Problem statement:
Every line of the listing below must be printed again exactly, apart from its pictures.

Dataset content:
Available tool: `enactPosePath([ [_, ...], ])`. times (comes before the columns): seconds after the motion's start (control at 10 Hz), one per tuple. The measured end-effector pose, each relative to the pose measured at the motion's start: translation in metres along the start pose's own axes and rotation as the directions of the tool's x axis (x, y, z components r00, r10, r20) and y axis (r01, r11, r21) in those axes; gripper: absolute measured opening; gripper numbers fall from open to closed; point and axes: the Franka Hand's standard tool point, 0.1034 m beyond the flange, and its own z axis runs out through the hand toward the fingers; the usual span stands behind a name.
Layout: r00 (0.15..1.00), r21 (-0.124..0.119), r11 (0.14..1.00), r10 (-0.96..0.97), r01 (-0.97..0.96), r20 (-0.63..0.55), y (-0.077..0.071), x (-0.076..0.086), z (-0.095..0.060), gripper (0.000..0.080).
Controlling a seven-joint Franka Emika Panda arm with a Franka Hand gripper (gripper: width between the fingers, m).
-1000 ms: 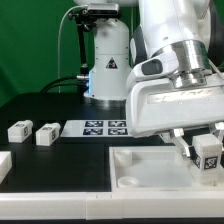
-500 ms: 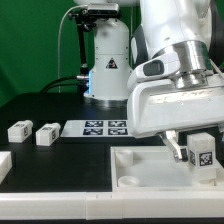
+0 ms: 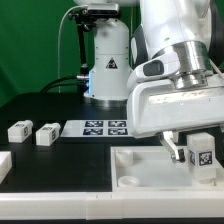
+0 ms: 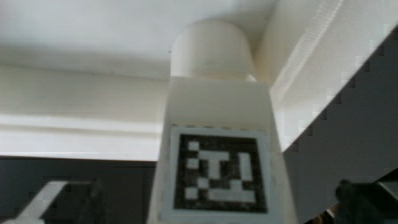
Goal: Assemble one leg
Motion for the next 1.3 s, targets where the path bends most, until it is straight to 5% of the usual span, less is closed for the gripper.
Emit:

Solution to the exercise:
Available tool: `enactPosePath([ [_, ...], ])`. times (comes before the columns): seconds after the motion's start (control at 10 Hz), one per tuple. The measured end-effector pose, each relative to the pose measured at the motion's start: translation in metres along the start pose's own axes and rotation as the directions of the tool's x axis (x, y, z components r00, r10, r20) and y axis (r01, r11, r21) in those axes; gripper: absolute measured opening; gripper numbers fall from open to closed; point and axes: the Franka Hand's standard tool point, 0.1034 m beyond the flange, and its own z axis runs out through the hand toward the fingers; the usual span stands behind a name.
Layout: r00 (0.15..1.00), r21 (-0.124..0.119), r11 (0.14..1.00), r10 (-0.96..0.97), r01 (-0.97..0.96), r20 (-0.63..0.55), y (-0.077..0.071), x (-0.076..0.086), z (-0.095..0.060), gripper (0.000..0.080).
Controlling a seven-joint Franka Emika Panda arm with a Franka Hand gripper (gripper: width between the fingers, m).
-1000 ms: 
-500 ms: 
+0 ms: 
+0 ms: 
Goal: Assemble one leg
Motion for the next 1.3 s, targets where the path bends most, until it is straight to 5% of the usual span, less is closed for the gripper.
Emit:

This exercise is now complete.